Honourable Folks, the one thing Kenya is good at in Africa is the innovative use of information technology. The Cheetahs of this East African country mesmerised the world by “inventing” a money transferring system using the mobile phone which transformed lives of un-banked rural folks.
I hear Kenya has a mini ‘Silicon Valley’ where those who are computer-savvy go to let their creative genius fly like an eagle.
Yet, when the same Kenya decided to go high tech on its 2012 elections, system failure nearly rocked the tallying process and normalcy only reigned when the electoral body reverted to the manual system which is inherently slower and more prone to manipulation.
Hearts went pit-a-pat as vote tallying went into a chameleon-pace mode with so many ballots declared null and void. Some concerned Kenyans said the 2007 post-election bloodbath in their country followed a delay in declaring election results.
In Africa, elections can be so divisive if not well handled. People of the same nation can forget they belong together and butcher one another like wild game for sheer political expediency.
One of the strongest contenders in the presidential elections in Kenya, Uhuru Kenyetta, also has a case awaiting him at the International Criminal Court (ICC) allegedly for inciting the 2007 violence. A year later, Zimbabwe, too, had its share of post-election violence in which people were maimed or killed simply for voting their conscience.
Carnage also ensued in Cote d’Ivoire when President Laurent Gbagbo disputed the results of the elections which portrayed him as the loser. Today, Gbagbo is facing the long arm of the law at The Hague.
In Malawi, we take pride in calling ourselves peace-loving yet the only time election results were accepted by the losing side with dignity was in 1994 when Kamuzu Banda conceded defeat and congratulated the winner, Bakili Muluzi, way before he was officially declared as such.
Subsequent elections ended up in running battles on the streets or in court. When Muluzi won again in 1999, there was ethnic tension in some parts of the country. The victory of UDF’s Bingu wa Mutharika in 2004 triggered street battles between the police and supporters of the Mgwirizano Coalition, which led to the tragic death of a little girl, Epiphania Bonjesi, believed to have been hit by a stray bullet.

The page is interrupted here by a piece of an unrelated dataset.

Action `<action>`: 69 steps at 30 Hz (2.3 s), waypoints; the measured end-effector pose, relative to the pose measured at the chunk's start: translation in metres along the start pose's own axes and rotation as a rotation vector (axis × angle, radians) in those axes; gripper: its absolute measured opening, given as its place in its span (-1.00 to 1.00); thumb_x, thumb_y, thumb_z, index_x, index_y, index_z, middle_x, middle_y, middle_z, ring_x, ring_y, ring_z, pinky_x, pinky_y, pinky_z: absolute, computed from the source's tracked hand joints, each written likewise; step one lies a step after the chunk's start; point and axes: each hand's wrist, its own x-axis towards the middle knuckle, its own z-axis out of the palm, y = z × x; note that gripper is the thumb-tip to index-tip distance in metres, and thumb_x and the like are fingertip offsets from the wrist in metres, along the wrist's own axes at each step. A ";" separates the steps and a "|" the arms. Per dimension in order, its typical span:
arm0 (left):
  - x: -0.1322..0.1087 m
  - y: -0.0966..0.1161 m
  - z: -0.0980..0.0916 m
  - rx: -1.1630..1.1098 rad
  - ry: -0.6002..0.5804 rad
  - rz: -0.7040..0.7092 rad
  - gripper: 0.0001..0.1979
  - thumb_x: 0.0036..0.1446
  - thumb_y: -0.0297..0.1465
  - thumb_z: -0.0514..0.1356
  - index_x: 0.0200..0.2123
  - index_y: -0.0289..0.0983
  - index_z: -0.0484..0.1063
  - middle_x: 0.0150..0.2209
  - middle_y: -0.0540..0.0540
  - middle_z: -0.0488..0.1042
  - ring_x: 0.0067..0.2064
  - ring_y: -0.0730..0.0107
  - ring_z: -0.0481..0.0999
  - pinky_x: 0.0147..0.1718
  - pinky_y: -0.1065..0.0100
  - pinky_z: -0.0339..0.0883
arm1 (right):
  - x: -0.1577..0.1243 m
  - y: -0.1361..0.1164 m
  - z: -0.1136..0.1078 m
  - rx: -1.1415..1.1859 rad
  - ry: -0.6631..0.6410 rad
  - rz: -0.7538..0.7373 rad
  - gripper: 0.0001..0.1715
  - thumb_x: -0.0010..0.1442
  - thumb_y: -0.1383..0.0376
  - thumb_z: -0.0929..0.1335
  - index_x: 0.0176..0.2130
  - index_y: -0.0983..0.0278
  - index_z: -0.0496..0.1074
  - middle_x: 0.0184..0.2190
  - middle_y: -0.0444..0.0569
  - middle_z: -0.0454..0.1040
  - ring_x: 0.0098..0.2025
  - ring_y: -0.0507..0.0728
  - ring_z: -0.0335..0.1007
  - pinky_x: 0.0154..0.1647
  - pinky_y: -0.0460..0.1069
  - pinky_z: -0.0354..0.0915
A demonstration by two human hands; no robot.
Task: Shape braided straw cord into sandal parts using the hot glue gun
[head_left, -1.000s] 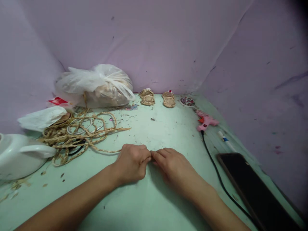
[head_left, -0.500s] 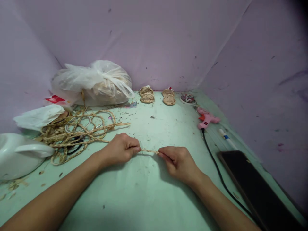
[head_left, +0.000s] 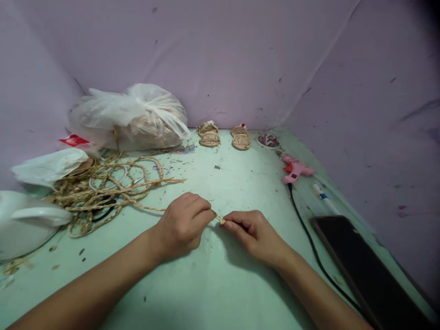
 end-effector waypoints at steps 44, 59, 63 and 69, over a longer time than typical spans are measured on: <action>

Our propensity for violence was displayed on July 19 2011 when machete-wielding youths, using well-marked DPP vehicles, patrolled the streets in broad-day light, baying for the blood of those who opposed Mutharika’s dictatorial tendencies. Way back in the 1990s, the camera also captured a similar scenario in Ndirande.
And on July 20, 2011, the police gunned down 20 people when disgruntled citizens exercised their constitutional right to demonstrate. That was the day when peace-loving Malawi lost its innocence.

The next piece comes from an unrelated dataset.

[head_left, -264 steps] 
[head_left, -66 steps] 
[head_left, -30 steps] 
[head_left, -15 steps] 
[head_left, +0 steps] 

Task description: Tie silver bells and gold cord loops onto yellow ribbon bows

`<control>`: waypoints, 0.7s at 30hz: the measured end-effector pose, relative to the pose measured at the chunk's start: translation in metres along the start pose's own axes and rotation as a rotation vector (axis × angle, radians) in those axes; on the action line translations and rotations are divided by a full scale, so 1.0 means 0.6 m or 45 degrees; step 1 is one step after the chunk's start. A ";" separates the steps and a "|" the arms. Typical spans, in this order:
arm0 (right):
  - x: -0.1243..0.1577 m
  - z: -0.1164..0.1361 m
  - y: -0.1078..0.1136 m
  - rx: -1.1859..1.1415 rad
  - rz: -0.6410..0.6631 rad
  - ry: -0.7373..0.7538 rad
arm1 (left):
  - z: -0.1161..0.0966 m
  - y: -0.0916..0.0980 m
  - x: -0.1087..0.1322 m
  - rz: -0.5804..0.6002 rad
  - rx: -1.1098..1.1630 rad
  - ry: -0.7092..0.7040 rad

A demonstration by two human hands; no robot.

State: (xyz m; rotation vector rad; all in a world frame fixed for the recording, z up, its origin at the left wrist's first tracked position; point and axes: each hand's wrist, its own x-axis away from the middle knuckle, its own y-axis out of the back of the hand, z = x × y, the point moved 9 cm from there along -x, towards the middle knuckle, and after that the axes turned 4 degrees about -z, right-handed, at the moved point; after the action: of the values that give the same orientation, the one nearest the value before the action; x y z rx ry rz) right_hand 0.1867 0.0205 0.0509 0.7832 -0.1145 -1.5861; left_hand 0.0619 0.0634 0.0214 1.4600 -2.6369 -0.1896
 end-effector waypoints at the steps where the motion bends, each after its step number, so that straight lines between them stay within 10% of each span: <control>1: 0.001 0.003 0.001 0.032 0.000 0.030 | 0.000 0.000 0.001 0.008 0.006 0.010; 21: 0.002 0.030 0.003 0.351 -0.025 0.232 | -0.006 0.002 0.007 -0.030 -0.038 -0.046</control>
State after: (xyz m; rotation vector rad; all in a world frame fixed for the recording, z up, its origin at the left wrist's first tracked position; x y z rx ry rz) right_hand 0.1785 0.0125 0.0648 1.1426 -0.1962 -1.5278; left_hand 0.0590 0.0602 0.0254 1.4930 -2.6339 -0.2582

As we head towards the 2014 tripartite elections, there is, therefore, the need to remember that botched elections caused bloodbath in Kenya, Zimbabwe and Cote d’Ivoire. It can also happen here.
To avert post-election conflicts, the losers ought to be convinced that victory wasn’t stolen away from them. That requires thoroughness in executing the electoral process from the beginning to the end.
But where is thoroughness when the polls—the first ever tripartite elections in Malawi—are slated for May 20, 2014, which is only 14 months away, yet not even the electoral calendar is out?
There was no provision for the polls in the 2012/13 budget. If the Malawi Electoral Commission will have to wait until the 2013/14 budget is passed, it will mean cramming all the processes within a period of 10 months. Just how realistic will that be?
Observers’ reports on the 2009 general elections indicated that the voter roll was a mess despite the time and effort to use more sophisticated equipment for the registration process. This time around, should anything go wrong, there just might be no time at all to clear up the mess.
Probably, the most worrying is civic and voter education. The electorate will be required to vote three times in one day—for the President, the MP and the councillor. This may not be a problem per se but the problem is to get to know the right three candidates to vote for among those that will be there on each ballot paper.
If, say, a voter has to choose from five candidates for the presidential election, six for the parliamentary election and 10 for the local government election, it means the voter has to at least have enough knowledge about all these 21 candidates—who they are, what they stand for and what they promise to do should they be elected.
In a country where the majority of the electorate are rural-based, illiterate or semi-literate, chances are people will just be voting for friends or relatives if they do not have adequate information with which to make informed choices. That is as good as disenfranchising them.
Again, if voter education is rushed through, resulting in many null and void votes, that will also be denying people their right to vote. At the pace we are going, what’s there to show for our planning for success?